What all of this proves is that to position the debate about brands and marketing as a choice between right and wrong is a false dichotomy. But that doesn't mean - as many brand owners would have it - that the debate is not valuable to have. On the contrary, it is essential.
Another report was published last month. This one from the Riots Communities and Victims Panel, set up by David Cameron, which examines the UK riots of the summer of 2011. On the surface it appears to be yet another anti-brand statement, identifying "excessive marketing" by consumer brands as a factor behind the unrest. But actually, further in, the report was rather more considered. It points out that it is not blaming big business but calls for new partnerships between business, government and society to resolve issues that relate to the imbalance between what people are driven to desire and what they have the wherewithal to acquire.
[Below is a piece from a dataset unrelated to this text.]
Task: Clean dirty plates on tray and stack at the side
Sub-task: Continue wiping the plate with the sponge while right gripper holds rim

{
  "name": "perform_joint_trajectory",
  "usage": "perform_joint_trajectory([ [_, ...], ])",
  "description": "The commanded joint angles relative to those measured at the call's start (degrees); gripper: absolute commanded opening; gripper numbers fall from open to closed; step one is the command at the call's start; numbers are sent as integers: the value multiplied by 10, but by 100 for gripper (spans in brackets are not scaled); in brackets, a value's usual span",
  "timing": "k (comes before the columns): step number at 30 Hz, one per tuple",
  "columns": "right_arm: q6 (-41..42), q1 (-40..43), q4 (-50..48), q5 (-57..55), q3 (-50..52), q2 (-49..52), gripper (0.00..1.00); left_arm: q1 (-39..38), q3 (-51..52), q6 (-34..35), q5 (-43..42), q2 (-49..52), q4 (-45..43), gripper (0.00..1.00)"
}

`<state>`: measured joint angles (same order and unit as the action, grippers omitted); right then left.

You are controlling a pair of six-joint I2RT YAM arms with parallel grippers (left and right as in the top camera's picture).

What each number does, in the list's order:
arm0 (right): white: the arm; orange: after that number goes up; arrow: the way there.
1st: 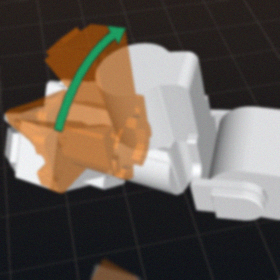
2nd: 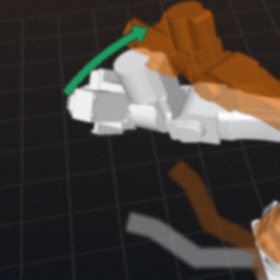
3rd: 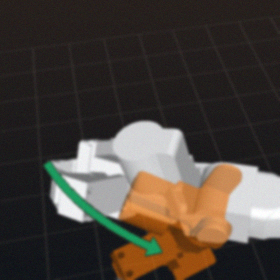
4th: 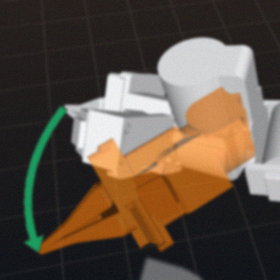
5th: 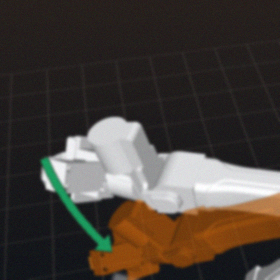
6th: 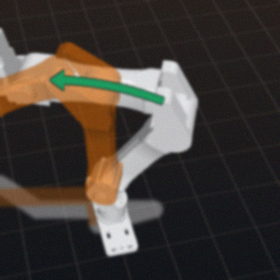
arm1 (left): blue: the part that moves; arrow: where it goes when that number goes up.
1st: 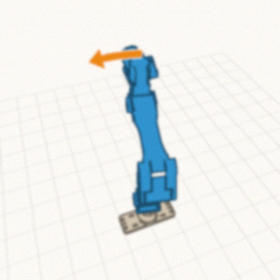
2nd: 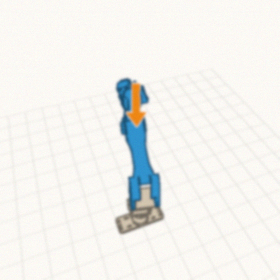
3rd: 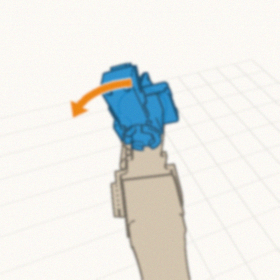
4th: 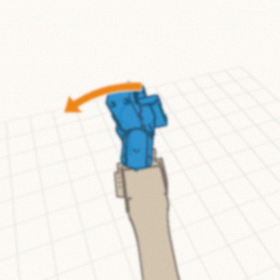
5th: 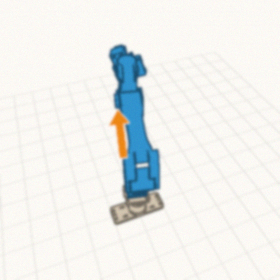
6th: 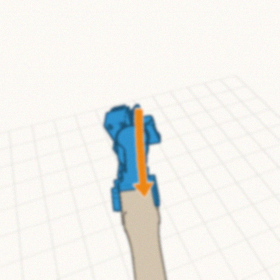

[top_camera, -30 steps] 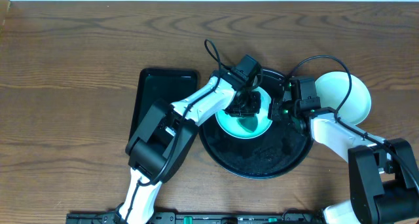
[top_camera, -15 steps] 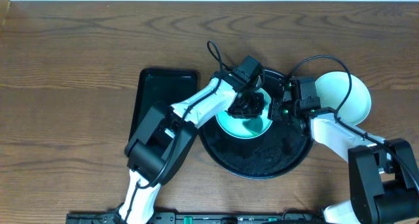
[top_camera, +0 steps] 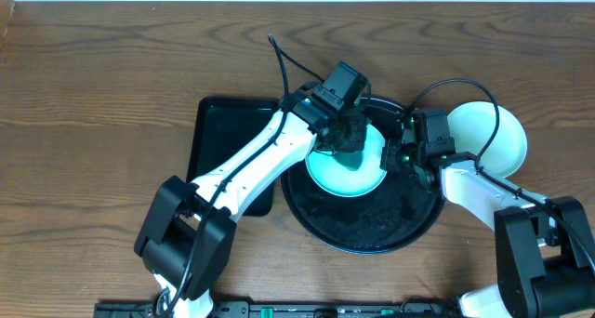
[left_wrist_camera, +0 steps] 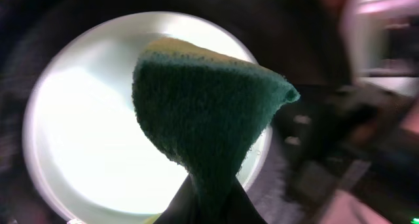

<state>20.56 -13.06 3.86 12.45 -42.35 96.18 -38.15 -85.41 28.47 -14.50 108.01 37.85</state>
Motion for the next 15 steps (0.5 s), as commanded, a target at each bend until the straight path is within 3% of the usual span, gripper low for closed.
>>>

Furthermore, it suggests that the creative industries that support big businesses, i.e. advertising agencies, brand consultancies and design businesses (like my own) ought to consider applying their talent to supporting communities and social issues in other (non-chargeable) ways.
This report is absolutely correct. The fairer future that most reasonable people desire is not going to be shaped by legislation and the banning of certain marketing and brands (unless the evidence for this is unambiguously conclusive). But neither will it be shaped by big business swearing blind allegiance to its own codes of past practice. What is required now is a new, more intelligent and creative approach to partnerships between business and society. It is time for critics - including The Academy of Royal Medical Colleges and some of the world's more argumentative journalists - to indulge in rather less blanket brand-bashing and drop the intellectually unsustainable habit of labelling all marketing as evil. Simultaneously, more business leaders need to avoid automatic denial every time such an issue is raised and open-mindedly embrace a broader dialogue about the true morality of their efforts and the social value they provide. They will need to think more creatively and tangentially about the scope and nature of their business activities and see value in delivering more than just short-term shareholder returns. It is pleasing to see a number of high-profile organisations already starting down this road.
Along the course of such creative partnerships, mutual agreements on what constitutes appropriate moral standards in business will be reached in more constructive and actionable ways. Society does need business to support its wellbeing and progress. And business must recognise that morality needs to become a Board-level issue, and should be placed at the heart of every carefully crafted brand.